While describing Ruiz as a "willing pawn" in the costly fraud, U.S. District Judge Susan Bolton laid some of the blame on AEA.
"There was an unbelievable lack of control and financial accountability at AEA," Bolton said. "The trial made clear there was a lack of financial viability of millions of dollars in loans."
This doesn’t mean Ruiz’s conduct is any less criminal, the judge said, but AEA leadership should have known about and stopped the loans long before it did.
After hearing his sentence, Ruiz told the judge he "totally" accepts responsibility for he what he did. "I took a wrong turn."
Ruiz, who will turn 63 on June 4, is to voluntarily turn himself in to prison by June 29 after a restitution hearing for him and his co-defendants, William and Rhonda Liddle.
Where he will serve his sentence will depend on where the prison system has room for him at the time, said Bolton.
The judge indicated she wants the restitution hearing to be held in June but needs to consult with the Liddles’ attorneys before scheduling it.
Bolton based her sentence on the government’s revised estimate that Ruiz should be held accountable for $4.75 million in losses AEA suffered.

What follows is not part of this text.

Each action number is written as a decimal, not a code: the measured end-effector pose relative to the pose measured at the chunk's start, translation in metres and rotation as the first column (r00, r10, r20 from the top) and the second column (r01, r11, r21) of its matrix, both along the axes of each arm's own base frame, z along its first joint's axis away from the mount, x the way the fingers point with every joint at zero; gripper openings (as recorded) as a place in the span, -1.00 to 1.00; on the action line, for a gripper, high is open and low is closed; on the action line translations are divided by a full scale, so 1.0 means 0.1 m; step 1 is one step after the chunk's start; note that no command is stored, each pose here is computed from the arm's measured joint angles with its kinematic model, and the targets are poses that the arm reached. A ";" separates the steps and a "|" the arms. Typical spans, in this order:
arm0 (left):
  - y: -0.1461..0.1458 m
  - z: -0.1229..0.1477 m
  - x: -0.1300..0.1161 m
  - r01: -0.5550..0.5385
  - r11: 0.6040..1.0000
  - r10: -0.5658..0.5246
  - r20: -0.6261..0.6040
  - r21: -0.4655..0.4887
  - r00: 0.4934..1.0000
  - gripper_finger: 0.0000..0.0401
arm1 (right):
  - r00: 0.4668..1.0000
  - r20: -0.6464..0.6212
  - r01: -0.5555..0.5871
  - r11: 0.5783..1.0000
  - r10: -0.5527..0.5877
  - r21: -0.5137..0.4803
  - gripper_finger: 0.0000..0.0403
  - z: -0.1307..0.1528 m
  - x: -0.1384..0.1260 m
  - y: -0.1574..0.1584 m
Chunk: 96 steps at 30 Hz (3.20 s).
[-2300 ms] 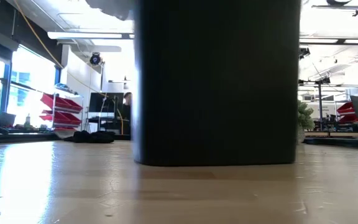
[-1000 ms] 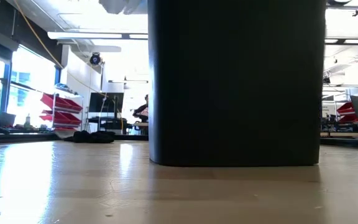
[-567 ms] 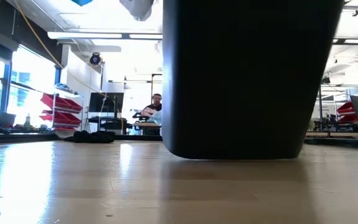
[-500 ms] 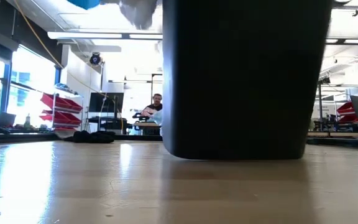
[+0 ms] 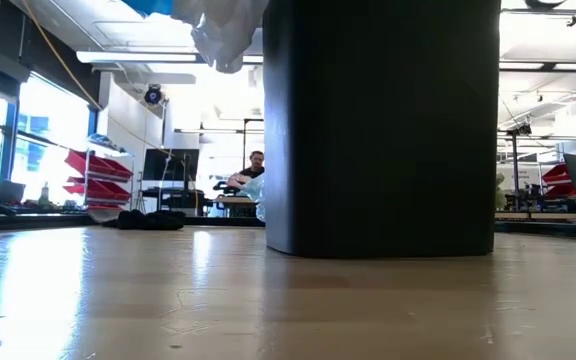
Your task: Place trash/remove bag and relplace
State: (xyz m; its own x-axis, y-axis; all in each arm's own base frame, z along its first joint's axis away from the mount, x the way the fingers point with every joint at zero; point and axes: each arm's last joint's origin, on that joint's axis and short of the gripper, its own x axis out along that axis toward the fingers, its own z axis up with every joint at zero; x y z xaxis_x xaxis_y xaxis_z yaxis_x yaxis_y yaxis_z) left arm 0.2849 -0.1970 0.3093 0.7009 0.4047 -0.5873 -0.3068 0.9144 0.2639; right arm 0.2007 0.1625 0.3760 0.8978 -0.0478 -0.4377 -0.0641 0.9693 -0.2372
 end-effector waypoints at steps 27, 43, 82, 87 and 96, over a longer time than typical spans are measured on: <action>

She also noted that Ruiz has no prior criminal history, and he gave "substantial" assistance to the U.S. government in its successful prosecution of William Liddle, whom Bolton described as the main architect in the fraudulent scheme during his tenure as the vice president of business lending for AEA.
In February a jury found William Liddle guilty of 54 counts of conspiracy, fraud and transactional money laundering. Rhonda Liddle was found guilty on 36 counts. They are to be sentenced in Bolton’s court on May 21.
Tom Martin, interim chief executive officer of AEA, questioned even the revised estimate of losses attributed to Ruiz.
"His actions caused AEA severe financial harm," he told the judge, noting that 81 employees lost their jobs and AEA has been in conservatorship since December 2010.
Martin said the government’s estimate of $4.75 million in losses "is just the tip of the iceberg," maintaining that even after Ruiz’s assets were liquidated, nearly $19 million in money he borrowed can’t be recovered.
Furthermore, Martin said, AEA continued to suffer losses of an estimated $50,000 to $75,000 a month in revenue from the Top of the Kress, which Ruiz continued to operate until Jan. 1 despite his plea agreement a year ago to one count of conspiracy and one count of money laundering.